L’organizzazione indefessa dell’Azione Cattolica, nei
programmi dell’alto prelato, fornì un’occasione concreta
a quei giovani. La formazione dunque avvenne tramite
quest’organismo e non necessariamente con lezioni
magistrali o adunanze interminabili pregne di concetti,
quanto piuttosto con un dialogo continuo non disgiunto
dai sani precetti di fede e solidarietà sociale. E
l’impegno pastorale del vescovo non fu mai slegato da
quello dei sacerdoti della diocesi che collaboravano e
interagivano con lui. Quindi dietro la formazione di
Colombo e di un’intera classe dirigente affatto datata e
dalla quale ci sarebbe molto da imparare, per chi non lo
avesse inteso, vi era un sant’uomo, conscio del suo
ruolo, perfettamente impegnato nel sociale e un
associazionismo portante che fissava con esattezza le
regole e i valori della vita.

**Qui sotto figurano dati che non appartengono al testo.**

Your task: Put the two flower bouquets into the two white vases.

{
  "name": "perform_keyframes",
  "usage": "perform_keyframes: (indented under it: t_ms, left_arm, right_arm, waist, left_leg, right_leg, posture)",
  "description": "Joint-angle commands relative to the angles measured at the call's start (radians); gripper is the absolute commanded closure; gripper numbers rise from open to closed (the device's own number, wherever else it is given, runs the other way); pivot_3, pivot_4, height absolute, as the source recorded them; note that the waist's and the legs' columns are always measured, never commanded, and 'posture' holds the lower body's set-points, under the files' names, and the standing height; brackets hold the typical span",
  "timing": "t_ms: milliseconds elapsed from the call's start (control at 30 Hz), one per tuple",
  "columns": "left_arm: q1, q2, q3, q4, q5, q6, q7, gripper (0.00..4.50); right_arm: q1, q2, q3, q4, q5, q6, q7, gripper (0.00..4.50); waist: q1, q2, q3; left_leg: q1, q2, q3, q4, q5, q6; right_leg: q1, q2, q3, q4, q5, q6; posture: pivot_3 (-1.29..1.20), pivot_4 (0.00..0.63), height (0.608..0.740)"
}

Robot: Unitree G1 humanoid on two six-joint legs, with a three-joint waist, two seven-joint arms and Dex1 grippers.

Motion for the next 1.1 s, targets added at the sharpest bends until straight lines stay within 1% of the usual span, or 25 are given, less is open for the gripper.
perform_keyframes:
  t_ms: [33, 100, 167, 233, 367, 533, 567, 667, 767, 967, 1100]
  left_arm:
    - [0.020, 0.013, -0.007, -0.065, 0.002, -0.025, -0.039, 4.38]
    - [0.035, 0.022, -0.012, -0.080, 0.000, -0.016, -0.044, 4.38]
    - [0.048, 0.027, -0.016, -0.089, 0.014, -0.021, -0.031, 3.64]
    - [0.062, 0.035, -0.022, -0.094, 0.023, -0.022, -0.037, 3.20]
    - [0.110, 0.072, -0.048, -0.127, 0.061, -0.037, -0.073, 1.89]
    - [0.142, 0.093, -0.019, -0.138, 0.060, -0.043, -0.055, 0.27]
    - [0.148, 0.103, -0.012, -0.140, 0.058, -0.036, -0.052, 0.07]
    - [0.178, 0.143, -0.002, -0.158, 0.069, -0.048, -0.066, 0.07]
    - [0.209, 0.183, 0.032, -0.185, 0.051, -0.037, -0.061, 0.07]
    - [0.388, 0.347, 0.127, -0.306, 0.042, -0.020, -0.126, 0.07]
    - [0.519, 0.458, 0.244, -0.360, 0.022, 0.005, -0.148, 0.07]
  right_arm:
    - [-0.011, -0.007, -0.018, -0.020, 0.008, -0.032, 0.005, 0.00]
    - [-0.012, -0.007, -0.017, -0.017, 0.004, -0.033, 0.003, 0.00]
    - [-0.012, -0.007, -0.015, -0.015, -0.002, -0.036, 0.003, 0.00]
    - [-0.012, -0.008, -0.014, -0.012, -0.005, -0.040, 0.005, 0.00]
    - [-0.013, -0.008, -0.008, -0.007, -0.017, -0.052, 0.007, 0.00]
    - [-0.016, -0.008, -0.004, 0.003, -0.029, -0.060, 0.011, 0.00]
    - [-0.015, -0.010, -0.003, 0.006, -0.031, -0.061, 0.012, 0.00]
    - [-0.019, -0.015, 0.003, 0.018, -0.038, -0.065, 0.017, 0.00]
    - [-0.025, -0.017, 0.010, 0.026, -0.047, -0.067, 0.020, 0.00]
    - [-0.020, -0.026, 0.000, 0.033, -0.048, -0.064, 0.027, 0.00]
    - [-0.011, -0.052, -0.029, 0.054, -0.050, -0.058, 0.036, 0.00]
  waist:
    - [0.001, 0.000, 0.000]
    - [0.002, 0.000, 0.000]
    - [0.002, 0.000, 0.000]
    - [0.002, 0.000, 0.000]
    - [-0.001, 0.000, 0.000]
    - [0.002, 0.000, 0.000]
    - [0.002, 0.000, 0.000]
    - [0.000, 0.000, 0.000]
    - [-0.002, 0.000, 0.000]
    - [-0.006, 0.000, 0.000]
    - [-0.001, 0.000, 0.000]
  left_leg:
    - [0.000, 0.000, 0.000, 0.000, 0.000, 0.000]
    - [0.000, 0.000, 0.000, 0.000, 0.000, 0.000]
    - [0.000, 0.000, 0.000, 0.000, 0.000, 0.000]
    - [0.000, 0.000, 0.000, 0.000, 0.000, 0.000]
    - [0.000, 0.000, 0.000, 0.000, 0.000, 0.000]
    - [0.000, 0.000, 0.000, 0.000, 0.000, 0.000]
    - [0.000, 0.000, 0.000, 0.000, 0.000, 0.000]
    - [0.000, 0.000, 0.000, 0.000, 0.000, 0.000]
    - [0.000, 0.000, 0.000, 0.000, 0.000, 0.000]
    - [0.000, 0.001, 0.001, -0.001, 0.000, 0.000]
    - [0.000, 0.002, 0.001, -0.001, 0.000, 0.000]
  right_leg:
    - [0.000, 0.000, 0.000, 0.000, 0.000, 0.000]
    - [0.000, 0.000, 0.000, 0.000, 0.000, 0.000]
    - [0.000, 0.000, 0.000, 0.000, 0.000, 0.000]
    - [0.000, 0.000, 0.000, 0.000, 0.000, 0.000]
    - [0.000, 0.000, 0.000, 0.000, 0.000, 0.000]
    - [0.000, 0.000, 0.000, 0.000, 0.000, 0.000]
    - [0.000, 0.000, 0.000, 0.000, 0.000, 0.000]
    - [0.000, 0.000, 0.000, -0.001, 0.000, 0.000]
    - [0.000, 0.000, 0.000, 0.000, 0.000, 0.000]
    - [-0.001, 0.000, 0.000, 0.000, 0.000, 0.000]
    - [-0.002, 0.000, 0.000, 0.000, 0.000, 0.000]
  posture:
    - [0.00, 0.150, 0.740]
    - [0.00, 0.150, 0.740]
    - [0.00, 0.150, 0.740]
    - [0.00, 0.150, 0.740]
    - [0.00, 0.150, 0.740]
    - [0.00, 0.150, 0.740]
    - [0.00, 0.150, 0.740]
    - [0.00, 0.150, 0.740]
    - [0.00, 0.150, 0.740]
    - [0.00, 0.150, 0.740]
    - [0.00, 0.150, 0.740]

Inevitabilmente tale
percorso non può che suscitare in noi riflessioni
profonde, se pensiamo solo per un attimo, a mo’ di
esempio, alla formazione dell’attuale classe dirigente
del Paese. La maggior parte dei candidati nelle attuali
competizioni elettorali prende forma nei talk show
televisivi piuttosto che nelle fila delle ambiguità
sessuali, o giunge direttamente, se pensiamo alle quote
rosa, dalle patinate pagine dei calendari osè o meglio
ancora dal cinema. Stesso dicasi per gli uomini di
chiesa. Esempi di santità e abnegazione oggi restano
rarissimi. L’impegno nel sociale dunque, Colombo docet,
la crescita sana nelle comunità, lo sguardo distolto
dalle frivolezze massmediologiche, la condivisione e la
conoscenza dei problemi, dovrebbero costituire le basi
essenziali per la futura classe dirigente di questo
nostro Paese, prima che qualcuno frettolosamente liquidi
il tutto con l’espressione “Sono cambiati i tempi!”.